Need more reasons? Here are some of the best:

  • Improving user experience on the front-end: Beyond simply making an app or program look cool, clean and seamless user experience is essential for positive word of mouth and adoption of your brand. Knowing the best methods of accessing data and returning that data on the front-end for users is key to keeping them coming back.
  • Streamlining research and query-based data science: Especially true for research environments on strict time or budgetary deadlines, finding the fastest method to manipulate raw data and create informed and accurate reports to present to your clients or superiors is essential to job success in the field.
  • You’ll have a better chance and getting a job: Many large companies now look for developers and programmers who don’t just know code, but are well-versed in the best methods of structuring data and algorithms to get the most out of that code (in simple terms, to keep the code clean). Which leads to the next point….
  • You’ll make more money at your next job: Because developers with significant data structure and algorithm knowledge can handle more complex projects (or manage less experienced developers on those projects), the average starting salary for an experienced CS professional is higher than the usual salaries for beginning developers.
  • You can make better business and operational decisions by manipulating your data effectively: Analytics, predictive technology, and trend research are becoming essential tools for businesses in a variety of economic sectors. The more you know the tricks and tools available to learn from your data to better guide decision-making, the better your own business or web application can operate!

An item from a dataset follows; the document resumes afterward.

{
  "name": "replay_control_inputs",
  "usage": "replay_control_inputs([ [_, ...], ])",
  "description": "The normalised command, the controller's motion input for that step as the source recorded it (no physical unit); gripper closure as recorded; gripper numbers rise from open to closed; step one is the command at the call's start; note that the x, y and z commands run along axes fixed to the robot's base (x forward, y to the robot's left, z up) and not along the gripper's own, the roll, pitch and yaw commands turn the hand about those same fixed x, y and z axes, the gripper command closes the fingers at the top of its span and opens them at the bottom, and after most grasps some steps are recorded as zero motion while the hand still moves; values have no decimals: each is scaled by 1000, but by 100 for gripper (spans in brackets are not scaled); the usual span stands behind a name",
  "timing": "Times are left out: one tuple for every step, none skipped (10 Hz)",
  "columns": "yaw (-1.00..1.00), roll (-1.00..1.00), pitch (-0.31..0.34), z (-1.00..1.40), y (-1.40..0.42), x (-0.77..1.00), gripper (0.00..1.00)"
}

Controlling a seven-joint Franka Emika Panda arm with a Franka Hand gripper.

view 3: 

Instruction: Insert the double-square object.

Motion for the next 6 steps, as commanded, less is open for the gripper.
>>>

What If I Want To Learn More About Data Structures And Algorithms? 

There are several options for you to learn more about the complexities and fundamentals behind these two essential tools for computer science. Data science and computer science programs at many universities offer in-depth explorations of these tools, often in conjunction with other coursework centered on popular programming languages. Enrolling in a program like this can provide you with a comprehensive education that gives you practical, hands-on experience with both tools.

Fortunately, there are also some fantastic online coding courses that also offer robust, learner-friendly coursework for teaching yourself the fundamentals of algorithms and data structures at home. Similarly, online coding communities can provide an invaluable resource for getting questions answered and filling the gaps in your knowledge as you progress through your online coding coursework.